#### EXERCISE BRIEF
Go through the records below and show every line with the string "plate".

#### DATA SUPPLIED
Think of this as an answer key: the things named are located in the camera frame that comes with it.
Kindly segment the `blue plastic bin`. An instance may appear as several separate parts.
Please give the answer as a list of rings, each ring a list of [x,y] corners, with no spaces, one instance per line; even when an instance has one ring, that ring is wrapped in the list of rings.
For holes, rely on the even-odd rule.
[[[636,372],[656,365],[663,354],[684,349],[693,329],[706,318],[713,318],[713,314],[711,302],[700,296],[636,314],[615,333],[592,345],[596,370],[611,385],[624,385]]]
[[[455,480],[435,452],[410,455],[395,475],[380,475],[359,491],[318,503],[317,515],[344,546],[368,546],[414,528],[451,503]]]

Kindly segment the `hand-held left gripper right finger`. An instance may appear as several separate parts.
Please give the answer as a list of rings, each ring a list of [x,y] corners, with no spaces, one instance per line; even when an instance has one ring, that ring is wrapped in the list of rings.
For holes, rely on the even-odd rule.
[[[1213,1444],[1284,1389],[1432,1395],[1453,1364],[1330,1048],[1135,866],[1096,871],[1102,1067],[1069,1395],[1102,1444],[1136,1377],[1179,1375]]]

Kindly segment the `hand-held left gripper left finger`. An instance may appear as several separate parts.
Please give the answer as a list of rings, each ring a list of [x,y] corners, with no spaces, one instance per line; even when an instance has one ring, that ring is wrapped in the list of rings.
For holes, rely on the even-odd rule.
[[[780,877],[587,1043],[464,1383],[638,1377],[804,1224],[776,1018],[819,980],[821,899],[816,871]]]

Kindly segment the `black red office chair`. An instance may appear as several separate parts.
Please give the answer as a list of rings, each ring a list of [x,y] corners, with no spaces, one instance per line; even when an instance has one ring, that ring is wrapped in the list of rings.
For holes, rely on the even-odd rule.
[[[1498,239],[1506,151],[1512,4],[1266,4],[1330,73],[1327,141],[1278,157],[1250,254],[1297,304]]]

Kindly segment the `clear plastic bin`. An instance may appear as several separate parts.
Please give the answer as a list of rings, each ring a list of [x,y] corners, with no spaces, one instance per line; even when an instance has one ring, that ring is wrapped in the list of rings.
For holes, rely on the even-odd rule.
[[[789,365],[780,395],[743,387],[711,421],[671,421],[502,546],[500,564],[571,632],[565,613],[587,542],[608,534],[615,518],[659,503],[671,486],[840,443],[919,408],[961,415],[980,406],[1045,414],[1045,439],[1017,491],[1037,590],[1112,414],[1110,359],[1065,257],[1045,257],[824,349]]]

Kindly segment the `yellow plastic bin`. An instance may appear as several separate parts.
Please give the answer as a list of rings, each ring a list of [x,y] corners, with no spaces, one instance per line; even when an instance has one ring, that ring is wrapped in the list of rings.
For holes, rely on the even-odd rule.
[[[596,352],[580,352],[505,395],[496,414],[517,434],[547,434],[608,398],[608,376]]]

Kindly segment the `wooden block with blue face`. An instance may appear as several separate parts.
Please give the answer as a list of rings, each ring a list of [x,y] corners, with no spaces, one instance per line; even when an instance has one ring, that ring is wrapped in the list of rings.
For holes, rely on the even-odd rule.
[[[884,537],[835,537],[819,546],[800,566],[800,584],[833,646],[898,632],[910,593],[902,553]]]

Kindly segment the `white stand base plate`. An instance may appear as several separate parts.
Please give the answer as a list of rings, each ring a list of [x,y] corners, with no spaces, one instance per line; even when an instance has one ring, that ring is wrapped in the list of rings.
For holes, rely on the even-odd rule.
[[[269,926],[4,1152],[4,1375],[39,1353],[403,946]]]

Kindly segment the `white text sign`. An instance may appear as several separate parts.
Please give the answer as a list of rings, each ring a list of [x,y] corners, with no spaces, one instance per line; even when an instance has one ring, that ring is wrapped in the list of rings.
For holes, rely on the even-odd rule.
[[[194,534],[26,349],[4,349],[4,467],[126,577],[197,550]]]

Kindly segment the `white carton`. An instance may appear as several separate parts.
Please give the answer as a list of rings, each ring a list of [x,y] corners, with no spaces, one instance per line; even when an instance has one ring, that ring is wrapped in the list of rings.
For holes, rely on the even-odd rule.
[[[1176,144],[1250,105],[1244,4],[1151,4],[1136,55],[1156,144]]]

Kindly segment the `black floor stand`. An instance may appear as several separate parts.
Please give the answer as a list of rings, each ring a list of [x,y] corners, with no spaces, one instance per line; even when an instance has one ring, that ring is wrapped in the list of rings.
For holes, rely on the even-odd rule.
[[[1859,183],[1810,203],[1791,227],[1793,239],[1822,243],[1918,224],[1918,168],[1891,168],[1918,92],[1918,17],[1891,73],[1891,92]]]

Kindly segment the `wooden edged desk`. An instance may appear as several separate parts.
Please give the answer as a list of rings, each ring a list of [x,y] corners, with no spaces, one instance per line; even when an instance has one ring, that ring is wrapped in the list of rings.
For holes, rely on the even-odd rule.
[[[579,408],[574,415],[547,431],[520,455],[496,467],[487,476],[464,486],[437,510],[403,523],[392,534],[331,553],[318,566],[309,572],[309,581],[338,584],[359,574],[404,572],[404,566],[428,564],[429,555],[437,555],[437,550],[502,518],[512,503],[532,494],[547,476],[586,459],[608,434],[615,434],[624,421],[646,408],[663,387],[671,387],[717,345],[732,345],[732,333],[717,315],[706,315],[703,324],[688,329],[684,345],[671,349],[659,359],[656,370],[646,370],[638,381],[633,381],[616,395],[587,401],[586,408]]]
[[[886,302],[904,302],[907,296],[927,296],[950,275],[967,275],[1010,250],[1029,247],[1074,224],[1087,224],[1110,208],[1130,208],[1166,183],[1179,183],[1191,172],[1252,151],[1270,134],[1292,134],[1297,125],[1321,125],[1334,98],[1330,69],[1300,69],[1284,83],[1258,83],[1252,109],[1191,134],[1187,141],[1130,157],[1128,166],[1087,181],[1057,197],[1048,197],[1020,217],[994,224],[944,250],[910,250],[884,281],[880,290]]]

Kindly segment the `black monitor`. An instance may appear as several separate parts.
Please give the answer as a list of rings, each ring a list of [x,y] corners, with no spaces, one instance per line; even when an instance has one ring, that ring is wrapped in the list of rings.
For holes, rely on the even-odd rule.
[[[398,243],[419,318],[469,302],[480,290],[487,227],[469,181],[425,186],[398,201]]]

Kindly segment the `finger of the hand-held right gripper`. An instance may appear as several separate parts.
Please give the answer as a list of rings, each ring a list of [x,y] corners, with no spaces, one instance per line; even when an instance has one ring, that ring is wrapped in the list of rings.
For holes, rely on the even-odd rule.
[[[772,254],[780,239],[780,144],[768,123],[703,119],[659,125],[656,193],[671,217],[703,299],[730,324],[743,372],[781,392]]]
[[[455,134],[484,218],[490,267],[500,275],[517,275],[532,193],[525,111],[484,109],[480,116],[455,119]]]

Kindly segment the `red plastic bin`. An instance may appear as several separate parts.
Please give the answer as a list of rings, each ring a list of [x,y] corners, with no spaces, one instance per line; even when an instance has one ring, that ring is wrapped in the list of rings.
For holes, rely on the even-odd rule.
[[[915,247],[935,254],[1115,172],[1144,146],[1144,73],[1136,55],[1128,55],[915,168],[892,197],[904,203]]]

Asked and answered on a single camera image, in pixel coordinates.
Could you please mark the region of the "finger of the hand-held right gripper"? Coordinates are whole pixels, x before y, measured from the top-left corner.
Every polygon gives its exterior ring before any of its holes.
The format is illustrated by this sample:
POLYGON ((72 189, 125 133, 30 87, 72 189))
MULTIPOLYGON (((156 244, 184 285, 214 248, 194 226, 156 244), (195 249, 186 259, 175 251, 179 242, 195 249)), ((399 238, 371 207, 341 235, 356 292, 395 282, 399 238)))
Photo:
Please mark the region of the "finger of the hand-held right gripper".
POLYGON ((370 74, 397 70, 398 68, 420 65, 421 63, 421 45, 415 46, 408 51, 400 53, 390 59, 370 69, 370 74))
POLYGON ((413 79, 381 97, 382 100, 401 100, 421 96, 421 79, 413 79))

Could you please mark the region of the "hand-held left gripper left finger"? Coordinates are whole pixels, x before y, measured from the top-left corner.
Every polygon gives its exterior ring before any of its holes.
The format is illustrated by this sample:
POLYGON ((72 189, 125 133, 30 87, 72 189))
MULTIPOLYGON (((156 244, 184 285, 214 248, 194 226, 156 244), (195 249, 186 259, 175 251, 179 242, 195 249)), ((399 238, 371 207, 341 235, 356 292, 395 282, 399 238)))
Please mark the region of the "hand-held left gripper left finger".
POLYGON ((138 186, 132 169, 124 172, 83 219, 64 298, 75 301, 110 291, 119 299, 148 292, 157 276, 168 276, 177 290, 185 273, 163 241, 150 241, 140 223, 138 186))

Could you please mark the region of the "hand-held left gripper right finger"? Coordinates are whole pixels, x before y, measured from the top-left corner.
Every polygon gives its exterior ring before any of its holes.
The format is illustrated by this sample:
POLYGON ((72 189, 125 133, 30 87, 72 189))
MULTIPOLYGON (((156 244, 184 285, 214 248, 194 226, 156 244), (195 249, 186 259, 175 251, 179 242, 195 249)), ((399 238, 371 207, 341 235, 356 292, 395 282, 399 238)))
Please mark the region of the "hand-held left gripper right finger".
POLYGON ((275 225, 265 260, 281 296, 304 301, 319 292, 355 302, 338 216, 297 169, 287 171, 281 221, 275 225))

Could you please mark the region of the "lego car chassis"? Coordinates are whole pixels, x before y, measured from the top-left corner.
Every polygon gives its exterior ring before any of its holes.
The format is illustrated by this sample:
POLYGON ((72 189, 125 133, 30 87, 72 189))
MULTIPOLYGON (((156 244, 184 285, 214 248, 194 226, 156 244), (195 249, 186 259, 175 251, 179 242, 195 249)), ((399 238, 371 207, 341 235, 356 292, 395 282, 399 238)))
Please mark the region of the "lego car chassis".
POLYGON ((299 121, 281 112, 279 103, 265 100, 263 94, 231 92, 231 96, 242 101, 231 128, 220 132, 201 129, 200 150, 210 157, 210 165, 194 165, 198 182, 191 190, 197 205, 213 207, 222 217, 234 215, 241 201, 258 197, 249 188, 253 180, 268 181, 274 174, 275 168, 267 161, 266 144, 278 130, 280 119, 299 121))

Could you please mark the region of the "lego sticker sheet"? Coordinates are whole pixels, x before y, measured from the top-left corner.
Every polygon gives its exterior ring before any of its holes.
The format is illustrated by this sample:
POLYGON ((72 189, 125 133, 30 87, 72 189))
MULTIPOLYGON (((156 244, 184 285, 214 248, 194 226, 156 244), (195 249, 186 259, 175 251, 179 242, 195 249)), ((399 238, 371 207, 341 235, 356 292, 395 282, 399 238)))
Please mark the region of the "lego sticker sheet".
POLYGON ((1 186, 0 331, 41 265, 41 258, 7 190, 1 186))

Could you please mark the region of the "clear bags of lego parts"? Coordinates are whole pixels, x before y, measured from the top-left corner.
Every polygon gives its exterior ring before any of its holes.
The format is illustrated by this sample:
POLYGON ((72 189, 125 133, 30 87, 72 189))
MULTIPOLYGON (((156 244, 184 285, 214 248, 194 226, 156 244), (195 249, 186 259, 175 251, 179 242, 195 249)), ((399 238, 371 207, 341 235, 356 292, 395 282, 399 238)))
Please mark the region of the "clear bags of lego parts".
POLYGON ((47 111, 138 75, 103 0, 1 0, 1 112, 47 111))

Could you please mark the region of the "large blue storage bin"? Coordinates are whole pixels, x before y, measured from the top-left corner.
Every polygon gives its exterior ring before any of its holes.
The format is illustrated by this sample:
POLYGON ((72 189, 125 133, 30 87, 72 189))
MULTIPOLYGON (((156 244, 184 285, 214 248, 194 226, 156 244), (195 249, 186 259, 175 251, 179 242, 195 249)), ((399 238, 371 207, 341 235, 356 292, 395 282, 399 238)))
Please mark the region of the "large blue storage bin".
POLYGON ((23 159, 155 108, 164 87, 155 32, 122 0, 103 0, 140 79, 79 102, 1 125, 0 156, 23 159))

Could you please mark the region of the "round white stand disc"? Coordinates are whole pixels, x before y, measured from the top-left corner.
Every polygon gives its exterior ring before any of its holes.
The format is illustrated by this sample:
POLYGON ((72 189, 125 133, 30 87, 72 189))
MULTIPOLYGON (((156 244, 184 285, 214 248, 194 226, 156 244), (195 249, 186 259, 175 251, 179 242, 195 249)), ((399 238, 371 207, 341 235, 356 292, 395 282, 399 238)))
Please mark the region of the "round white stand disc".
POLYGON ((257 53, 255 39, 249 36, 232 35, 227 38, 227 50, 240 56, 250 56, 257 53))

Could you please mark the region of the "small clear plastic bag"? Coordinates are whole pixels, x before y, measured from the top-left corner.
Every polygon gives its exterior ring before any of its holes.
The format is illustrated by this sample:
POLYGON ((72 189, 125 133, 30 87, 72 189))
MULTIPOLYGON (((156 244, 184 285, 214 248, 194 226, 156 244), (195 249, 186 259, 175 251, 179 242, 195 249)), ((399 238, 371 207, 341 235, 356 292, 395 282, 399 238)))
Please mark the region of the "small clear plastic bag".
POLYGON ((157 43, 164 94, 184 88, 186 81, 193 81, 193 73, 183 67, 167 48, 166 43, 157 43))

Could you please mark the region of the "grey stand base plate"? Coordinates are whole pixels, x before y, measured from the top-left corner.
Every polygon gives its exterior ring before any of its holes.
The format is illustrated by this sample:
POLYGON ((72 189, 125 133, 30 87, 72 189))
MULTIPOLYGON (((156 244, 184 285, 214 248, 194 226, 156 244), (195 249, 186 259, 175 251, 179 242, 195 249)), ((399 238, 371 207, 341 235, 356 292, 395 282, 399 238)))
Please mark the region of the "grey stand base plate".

#### RESULT OF THIS TASK
Kindly segment the `white stand base plate`. An instance may appear as several separate parts.
Could you please mark the region of the "grey stand base plate"? Coordinates are whole pixels, x before y, measured from the top-left corner.
Please mark the region of the "grey stand base plate".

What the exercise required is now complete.